Agora, falta o trono de São Pedro.
Próximo papa ‘tende a ser de centro à direita’, diz Frei Betto
O frade dominicano Frei Betto falou à Globo News sobre o legado e a sucessão do papa Francisco.
Para ele, Francisco governou uma Igreja “com a cabeça progressista, mas um pouco conservadora”, precedido por 34 anos dos pontificados conservadores de João Paulo II e Bento XVI.
“Então, hoje em dia, a safra que temos hoje de sacerdotes, cardeais e bispos, tende a ser de centro à direita. De uma tendência de moderados a conservadores”, analisou.
“Aqueles progressistas que tanto se destacaram nos anos 60, 70, até 80… aqui no Brasil tivemos muitos, como Dom Helder Câmara, Dom Pedro Casaldáliga, Dom Paulo Evaristo Arns e tantos outros, essa safra praticamente já não existe”. “Peço a Deus que nos dê um padre que possa dar continuidade à linha dele”, completou.
‘Nenhum chefe de Estado na Europa era tão respeitado’
Para o frade, Francisco fez uma “opção radical pelos mais pobres, marginalizados e vulneráveis”, defendendo os imigrantes e o meio ambiente. “[Francisco] se tornou na Europa, talvez em todo o mundo, a figura mais proeminente em defesa dos direitos humanos. Nenhum chefe de Estado na Europa era uma figura tão respeitada quanto Francisco”, avaliou.
Frei Betto também afirmou que Francisco aproximou religiões, criando diálogo entre o papa de Roma e o líder da igreja ortodoxa. Para ele, a postura conciliadora do papa se manteve até o final.
“O papa discordava totalmente dessa atual política das grandes nações, de buscar a paz pelo equilíbrio de armas, e retomava o que o profeta Isaías proclamou 700 anos antes de Cristo: a paz só virá como filha da justiça”.
Lula decreta luto oficial de sete dias
O presidente Lula decretou nesta segunda-feira (21) luto oficial de sete dias em homenagem ao Papa Francisco. Por meio de nota, o presidente destacou o legado do pontífice argentino Jorge Mario Bergoglio e lamentou profundamente a perda de uma “voz de respeito e acolhimento ao próximo”.

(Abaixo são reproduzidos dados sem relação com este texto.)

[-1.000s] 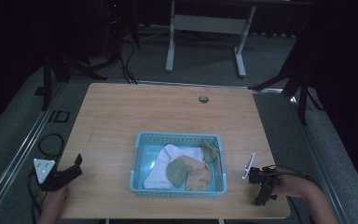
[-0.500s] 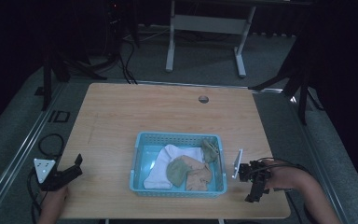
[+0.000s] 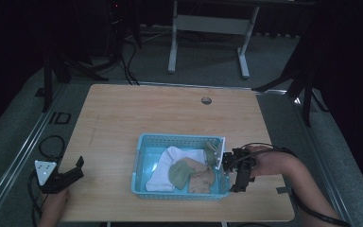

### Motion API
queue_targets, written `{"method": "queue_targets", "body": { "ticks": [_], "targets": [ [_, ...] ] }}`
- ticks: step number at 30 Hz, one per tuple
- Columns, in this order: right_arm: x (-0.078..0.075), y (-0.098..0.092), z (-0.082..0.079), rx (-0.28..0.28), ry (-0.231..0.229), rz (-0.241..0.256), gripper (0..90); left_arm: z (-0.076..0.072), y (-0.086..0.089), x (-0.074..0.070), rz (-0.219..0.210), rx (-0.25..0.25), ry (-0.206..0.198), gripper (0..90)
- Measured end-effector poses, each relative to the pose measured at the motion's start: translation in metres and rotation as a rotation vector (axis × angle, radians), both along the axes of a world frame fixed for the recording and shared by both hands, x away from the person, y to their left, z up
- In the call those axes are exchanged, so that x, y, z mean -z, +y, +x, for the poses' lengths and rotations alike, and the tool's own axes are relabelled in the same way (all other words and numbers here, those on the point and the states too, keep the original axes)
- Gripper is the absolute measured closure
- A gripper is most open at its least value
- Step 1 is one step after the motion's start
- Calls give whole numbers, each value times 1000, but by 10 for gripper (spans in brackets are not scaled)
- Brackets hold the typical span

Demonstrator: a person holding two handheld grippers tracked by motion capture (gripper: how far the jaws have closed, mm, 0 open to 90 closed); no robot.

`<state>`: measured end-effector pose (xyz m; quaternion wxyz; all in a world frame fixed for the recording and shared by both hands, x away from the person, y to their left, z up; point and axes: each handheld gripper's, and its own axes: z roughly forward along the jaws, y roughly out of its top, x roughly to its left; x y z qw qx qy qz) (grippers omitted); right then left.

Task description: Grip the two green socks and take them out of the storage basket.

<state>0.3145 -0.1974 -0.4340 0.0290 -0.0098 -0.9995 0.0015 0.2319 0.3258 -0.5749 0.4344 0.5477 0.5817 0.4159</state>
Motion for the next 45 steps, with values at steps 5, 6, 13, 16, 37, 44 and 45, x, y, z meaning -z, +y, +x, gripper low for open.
{"method": "queue_targets", "body": {
  "ticks": [5, 6, 13, 16, 37, 44, 45],
  "targets": [
    [-4, 19, 5, -34, -3, 7, 154, 0, 0, 0, -3, 3, 2, 7],
    [-4, 22, 6, -38, -1, 10, 154, 0, 0, 0, -3, 4, 2, 7],
    [0, 43, 13, -63, 21, 26, 150, 0, 1, 0, -3, 6, 6, 7],
    [4, 49, 14, -92, 12, 15, 172, 0, 1, 0, -2, 8, 8, 7],
    [33, 116, 20, -229, -41, 9, 242, 1, 1, 0, -5, 11, 15, 7],
    [48, 135, 21, -263, -79, -10, 344, 1, 1, 0, -7, 11, 17, 7],
    [50, 138, 21, -266, -90, -20, 350, 1, 1, 0, -8, 11, 18, 7]
  ]
}}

Lula ressaltou que Francisco viveu e propagou valores como o amor, a tolerância e a solidariedade
“Assim como ensinado na oração de São Francisco de Assis, o Papa buscou de forma incansável levar o amor onde existia o ódio. A união, onde havia a discórdia”, disse.
O presidente também destacou a atuação do Papa em temas centrais da agenda social e ambiental global. Segundo ele, com simplicidade, coragem e empatia, Francisco levou ao Vaticano o debate sobre as mudanças climáticas e denunciou modelos econômicos geradores de injustiças e desigualdades.
“Ele sempre se colocou ao lado daqueles que mais precisam: os pobres, os refugiados, os jovens, os idosos e as vítimas das guerras e de todas as formas de preconceito”, afirmou Lula.
Ao finalizar a nota, o presidente desejou consolo a todos que sofrem com a perda do líder religioso. “O Santo Padre se vai, mas suas mensagens seguirão gravadas em nossos corações”, concluiu.